Alfonso Soriano and Welington Castillo each singled in the second, and with two outs, Darwin Barney delivered an RBI single. Garza then doubled into the gap in right-center to drive in two more and open a 3-0 lead. Cubs pitchers now have 13 RBIs this month, tops in the Major Leagues. It was his second career double.

The Pirates loaded the bases with one out in the sixth against Hector Rondon, and James Russell took over and walked Pedro Alvarez to force in a run. Camp replaced Russell, and one out later, Snider launched a 2-1 pitch into the center-field bleachers for his first career grand slam.

"I've played with and against Camp for a number of years now," Snider said. "He tends to get guys to chase out of the zone. He made a mistake up in the zone, and I was able to get enough of it, sneak it over the wall and come through.

"It's an elevated changeup," Snider said. "I'm sure it's not where he wanted to throw it. As a hitter, that's where you want to see it. You just hope you get enough of it or hit it hard enough where it's gonna find some grass."

Snider's right. The pitch wasn't where Camp wanted it.

"The ball was just up," Camp said. "I've got to work down. That's it."

"It's hard to pinpoint," Sveum said of Camp's problems. "First and foremost, when a guy like that is losing two, three miles on his fastball, everything else is a little short. That's where we are. He's having trouble getting the ball to 87 miles an hour right now."

Sveum went with Rondon because he liked the matchup, and said that even though Carlos Villanueva was fresh in the 'pen, he hadn't had success against that part of the Pirates lineup.

"We had it set up for Russell to get Alvarez out and Camp to get (Gaby) Sanchez out, and obviously it snowballed and Camp hung a changeup again -- back-to-back days we hung changeups that basically shouldn't have even been thrown to that individual," Sveum said. "We had it. Two veteran guys [in Russell and Camp]. That's just the way it goes. The biggest pitch was a guy's last pitch, and we're getting beat on a guy's last pitch."

Last year, Sveum called Camp the MVP in the first half. Prior to the game, the Cubs designated Michael Bowden for assignment to open a roster spot for Garza. Sveum likes Camp when he's on because of his slider and his durability.

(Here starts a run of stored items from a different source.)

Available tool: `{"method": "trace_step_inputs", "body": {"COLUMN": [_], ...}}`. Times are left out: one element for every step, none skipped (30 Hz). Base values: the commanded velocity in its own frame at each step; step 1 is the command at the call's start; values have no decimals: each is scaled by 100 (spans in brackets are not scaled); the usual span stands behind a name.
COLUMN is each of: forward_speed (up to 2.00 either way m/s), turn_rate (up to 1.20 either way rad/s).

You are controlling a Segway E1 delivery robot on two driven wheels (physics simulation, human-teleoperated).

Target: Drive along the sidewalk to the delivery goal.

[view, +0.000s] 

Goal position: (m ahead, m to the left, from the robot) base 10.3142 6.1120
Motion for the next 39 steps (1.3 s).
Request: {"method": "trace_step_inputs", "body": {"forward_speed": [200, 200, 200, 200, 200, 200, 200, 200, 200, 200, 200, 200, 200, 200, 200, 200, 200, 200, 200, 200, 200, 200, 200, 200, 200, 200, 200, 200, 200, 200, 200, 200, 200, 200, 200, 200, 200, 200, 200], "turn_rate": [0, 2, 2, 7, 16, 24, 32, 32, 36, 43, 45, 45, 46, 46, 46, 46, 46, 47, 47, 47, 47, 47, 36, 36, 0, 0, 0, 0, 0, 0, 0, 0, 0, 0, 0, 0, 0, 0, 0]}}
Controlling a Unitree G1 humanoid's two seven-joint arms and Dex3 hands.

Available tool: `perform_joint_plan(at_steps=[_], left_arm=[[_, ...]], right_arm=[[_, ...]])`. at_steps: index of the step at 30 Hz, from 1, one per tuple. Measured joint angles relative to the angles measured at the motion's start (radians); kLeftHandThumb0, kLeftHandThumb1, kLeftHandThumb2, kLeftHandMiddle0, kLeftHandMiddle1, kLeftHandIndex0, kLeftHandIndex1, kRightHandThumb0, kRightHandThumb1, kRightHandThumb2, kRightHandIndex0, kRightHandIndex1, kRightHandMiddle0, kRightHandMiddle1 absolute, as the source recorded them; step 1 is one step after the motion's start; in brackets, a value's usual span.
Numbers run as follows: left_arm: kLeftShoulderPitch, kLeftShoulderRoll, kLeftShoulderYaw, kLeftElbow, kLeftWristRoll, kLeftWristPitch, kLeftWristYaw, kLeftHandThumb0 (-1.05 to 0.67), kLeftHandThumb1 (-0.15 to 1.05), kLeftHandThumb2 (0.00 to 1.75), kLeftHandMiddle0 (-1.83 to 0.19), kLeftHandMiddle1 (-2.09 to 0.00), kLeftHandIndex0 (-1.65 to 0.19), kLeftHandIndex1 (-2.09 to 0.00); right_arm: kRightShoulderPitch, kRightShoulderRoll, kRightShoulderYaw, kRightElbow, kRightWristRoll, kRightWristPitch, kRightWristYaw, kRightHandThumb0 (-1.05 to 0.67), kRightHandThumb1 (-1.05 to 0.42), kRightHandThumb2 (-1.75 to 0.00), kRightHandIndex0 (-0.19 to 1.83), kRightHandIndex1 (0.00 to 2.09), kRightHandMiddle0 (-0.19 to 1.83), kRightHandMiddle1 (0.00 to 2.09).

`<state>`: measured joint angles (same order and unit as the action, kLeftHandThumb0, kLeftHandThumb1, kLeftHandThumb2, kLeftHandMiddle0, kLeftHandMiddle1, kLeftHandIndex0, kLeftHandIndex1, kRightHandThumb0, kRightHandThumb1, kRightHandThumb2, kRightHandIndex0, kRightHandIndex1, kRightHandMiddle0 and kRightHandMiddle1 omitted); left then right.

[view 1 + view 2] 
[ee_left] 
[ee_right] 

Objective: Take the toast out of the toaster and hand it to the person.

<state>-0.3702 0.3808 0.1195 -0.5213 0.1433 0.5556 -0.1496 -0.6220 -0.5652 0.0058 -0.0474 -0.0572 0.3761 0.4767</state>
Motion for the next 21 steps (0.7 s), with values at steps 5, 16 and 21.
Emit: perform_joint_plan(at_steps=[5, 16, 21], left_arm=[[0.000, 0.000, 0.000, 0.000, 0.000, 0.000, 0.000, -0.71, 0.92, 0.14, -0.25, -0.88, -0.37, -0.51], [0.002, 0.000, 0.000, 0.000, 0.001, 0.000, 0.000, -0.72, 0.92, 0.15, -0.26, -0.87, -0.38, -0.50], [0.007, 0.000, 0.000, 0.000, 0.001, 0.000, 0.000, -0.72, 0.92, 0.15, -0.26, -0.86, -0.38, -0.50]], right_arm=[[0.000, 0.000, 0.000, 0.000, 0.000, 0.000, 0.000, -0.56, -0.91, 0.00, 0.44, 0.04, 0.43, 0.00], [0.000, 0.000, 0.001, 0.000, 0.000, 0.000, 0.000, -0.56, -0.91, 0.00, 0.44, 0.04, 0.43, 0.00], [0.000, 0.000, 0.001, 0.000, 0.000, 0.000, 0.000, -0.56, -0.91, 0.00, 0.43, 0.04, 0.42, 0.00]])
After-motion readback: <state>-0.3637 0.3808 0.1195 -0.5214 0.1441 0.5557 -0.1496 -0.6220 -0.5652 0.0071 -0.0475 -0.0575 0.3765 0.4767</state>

Right now, he's struggling.

"Sometimes, you go in these ruts and you just have to get your way out of them," said Camp, who has given up six runs on 10 hits and three walks over 5 1/3 innings in May.

It was the 10th blown save for the Cubs in 45 games, which is not a good pace. They're still struggling to score runs.

"Two of our runs were driven in by a pitcher," Sveum said. "We have to be better and score runs and get those big hits and bust games open."

On the plus side, Garza did hit 95 mph on the radar gun. His every start will be closely scrutinized, and not just by the Cubs. Last year, the Cubs dealt Paul Maholm and Ryan Dempster at the Trade Deadline. Could Garza be next?

"That's all out of my hands," Sveum said. "I don't make those decisions and budgets and all that. It all comes down to where we're at in the organization and what we feel is the right thing to do at the time."